PROBLEM REQUIREMENTS: Only the lines from the line containing "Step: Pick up" to the end of the entries should be repeated, exactly as they appear.

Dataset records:
_ _ _ _ _

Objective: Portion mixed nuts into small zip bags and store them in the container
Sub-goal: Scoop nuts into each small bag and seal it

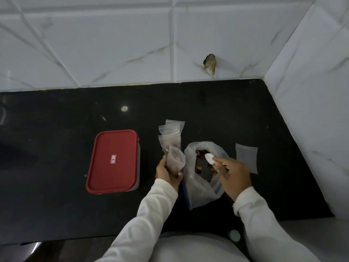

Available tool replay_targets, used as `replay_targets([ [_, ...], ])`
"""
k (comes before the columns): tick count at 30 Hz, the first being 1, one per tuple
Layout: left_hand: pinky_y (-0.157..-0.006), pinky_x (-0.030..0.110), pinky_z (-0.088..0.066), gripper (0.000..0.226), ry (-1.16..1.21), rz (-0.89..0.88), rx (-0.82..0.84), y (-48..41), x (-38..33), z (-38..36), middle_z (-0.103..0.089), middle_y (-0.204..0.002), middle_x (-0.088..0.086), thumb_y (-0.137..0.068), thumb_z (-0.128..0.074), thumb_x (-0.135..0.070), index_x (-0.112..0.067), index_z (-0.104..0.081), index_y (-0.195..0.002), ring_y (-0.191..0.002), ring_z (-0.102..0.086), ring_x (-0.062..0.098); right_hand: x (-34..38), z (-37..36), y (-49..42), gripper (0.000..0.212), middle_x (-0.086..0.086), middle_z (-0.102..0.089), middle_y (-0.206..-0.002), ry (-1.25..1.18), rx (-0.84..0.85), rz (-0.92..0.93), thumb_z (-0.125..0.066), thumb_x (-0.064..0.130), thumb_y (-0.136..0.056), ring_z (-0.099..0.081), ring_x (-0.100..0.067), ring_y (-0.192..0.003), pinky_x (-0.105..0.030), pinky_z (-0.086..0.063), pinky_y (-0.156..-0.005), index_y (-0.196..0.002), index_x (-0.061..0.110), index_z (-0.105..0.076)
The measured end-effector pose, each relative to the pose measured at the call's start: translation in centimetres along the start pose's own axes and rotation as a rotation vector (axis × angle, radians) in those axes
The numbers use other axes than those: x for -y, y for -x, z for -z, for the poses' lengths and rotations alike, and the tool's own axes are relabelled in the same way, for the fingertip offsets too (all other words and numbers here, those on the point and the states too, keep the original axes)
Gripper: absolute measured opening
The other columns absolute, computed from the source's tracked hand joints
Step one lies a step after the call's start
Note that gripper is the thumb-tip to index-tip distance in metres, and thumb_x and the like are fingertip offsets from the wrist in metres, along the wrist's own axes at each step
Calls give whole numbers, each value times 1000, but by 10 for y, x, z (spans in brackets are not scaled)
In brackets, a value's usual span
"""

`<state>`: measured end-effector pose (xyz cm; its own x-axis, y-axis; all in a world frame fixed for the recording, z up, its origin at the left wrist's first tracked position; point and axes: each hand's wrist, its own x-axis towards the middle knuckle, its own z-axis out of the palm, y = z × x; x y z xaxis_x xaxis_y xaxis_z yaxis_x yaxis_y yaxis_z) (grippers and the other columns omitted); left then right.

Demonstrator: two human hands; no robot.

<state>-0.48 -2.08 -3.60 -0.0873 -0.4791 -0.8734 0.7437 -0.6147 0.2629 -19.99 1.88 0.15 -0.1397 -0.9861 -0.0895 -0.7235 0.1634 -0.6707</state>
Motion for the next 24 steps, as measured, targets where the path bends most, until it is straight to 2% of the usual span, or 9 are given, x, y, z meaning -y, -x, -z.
replay_targets([
  [2,-39,21,-45,41,-2,-9,-15,-1,2,-3,-66,-102,9,-93,-55,-43,-21,-61,-128,-68,-62,20,-1,-7,-7,22,-3,-70,-104,34,19,18,-53,15,-98,-61,-8,-92,-4,-37,-76,-111,12,-71],
  [6,-42,20,-45,41,-29,-40,-42,-6,9,-5,-67,-113,9,-92,-55,-46,-22,-62,-125,-70,-62,20,-1,-19,-12,20,-5,-72,-95,53,56,1,-56,10,-94,-65,-16,-89,-32,-54,-85,-105,11,-73],
  [11,-48,24,-45,45,-49,-66,-64,-15,14,-8,-67,-122,11,-90,-55,-50,-23,-62,-125,-81,-64,24,2,-24,-10,16,2,-73,-87,-23,129,-60,-60,12,-92,-66,-11,-83,-29,-53,-84,-97,16,-76],
  [16,-58,27,-47,45,-60,-58,-66,-13,14,-12,-67,-121,11,-90,-54,-52,-24,-63,-124,-91,-66,27,7,-31,-9,15,8,-72,-89,-150,260,-228,-63,15,-91,-65,-10,-91,-27,-50,-91,-94,21,-76],
  [19,-64,28,-50,49,-56,-49,-63,-13,14,-12,-69,-117,12,-86,-56,-55,-24,-64,-123,-84,-70,29,10,-32,-17,14,9,-73,-88,-261,335,-377,-62,19,-92,-66,-8,-89,-29,-49,-95,-94,25,-75],
  [21,-67,29,-53,55,-53,-33,-58,-13,13,-12,-69,-119,13,-81,-58,-57,-25,-64,-126,-96,-70,32,11,-32,-20,15,5,-75,-84,-405,350,-490,-64,16,-92,-71,-11,-84,-32,-53,-93,-90,24,-76],
  [22,-64,28,-53,56,-48,-24,-58,-13,13,-11,-69,-119,12,-81,-58,-57,-24,-64,-126,-100,-69,33,11,-31,-21,15,3,-76,-83,-481,338,-545,-64,13,-91,-72,-13,-83,-32,-54,-92,-88,21,-76],
  [24,-54,25,-49,52,-40,-23,-59,-11,12,-9,-70,-113,12,-86,-56,-56,-20,-65,-124,-89,-69,29,12,-28,-22,15,-4,-76,-87,-628,302,-650,-64,7,-91,-72,-16,-86,-32,-56,-91,-89,15,-77],
])
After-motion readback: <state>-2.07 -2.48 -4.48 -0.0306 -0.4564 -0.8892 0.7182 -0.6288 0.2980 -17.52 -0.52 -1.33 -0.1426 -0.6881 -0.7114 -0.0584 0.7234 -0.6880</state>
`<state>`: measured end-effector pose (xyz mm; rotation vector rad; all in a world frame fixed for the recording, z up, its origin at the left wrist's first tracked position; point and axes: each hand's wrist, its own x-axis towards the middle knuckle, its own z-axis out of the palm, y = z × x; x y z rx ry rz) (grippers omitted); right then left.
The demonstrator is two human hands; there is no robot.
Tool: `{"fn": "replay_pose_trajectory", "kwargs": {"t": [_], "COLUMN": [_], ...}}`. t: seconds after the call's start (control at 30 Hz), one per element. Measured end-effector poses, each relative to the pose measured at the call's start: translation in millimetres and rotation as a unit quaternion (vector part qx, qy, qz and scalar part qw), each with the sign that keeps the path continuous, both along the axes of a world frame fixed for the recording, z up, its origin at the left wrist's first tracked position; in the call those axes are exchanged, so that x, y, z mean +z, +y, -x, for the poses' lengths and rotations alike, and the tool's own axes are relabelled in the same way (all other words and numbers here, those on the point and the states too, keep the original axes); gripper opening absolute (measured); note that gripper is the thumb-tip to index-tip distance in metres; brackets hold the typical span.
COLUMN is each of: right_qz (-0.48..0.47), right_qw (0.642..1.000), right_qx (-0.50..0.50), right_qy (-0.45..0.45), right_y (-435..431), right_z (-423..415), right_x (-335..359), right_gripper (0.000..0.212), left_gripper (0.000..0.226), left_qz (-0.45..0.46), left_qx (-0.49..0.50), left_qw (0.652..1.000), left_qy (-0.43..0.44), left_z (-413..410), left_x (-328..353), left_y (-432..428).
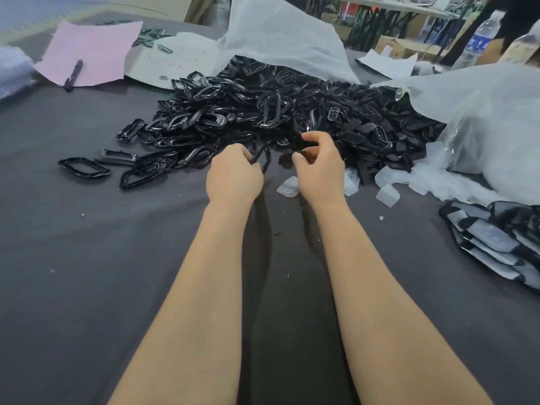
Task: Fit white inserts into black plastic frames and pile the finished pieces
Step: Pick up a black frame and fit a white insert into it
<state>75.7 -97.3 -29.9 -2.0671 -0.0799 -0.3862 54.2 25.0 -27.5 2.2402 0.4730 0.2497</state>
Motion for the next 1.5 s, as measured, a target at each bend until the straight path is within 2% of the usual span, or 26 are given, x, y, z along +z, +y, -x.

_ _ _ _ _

EXERCISE ANSWER:
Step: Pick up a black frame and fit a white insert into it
<state>75.7 -97.3 -29.9 -2.0671 -0.0799 -0.3862 54.2 25.0 -27.5 2.2402 0.4730 0.2497</state>
Motion for the next 1.5 s, as measured, a target at each bend until the straight path is within 2% of the usual span, or 26 are given, x, y, z along +z, +y, -x.

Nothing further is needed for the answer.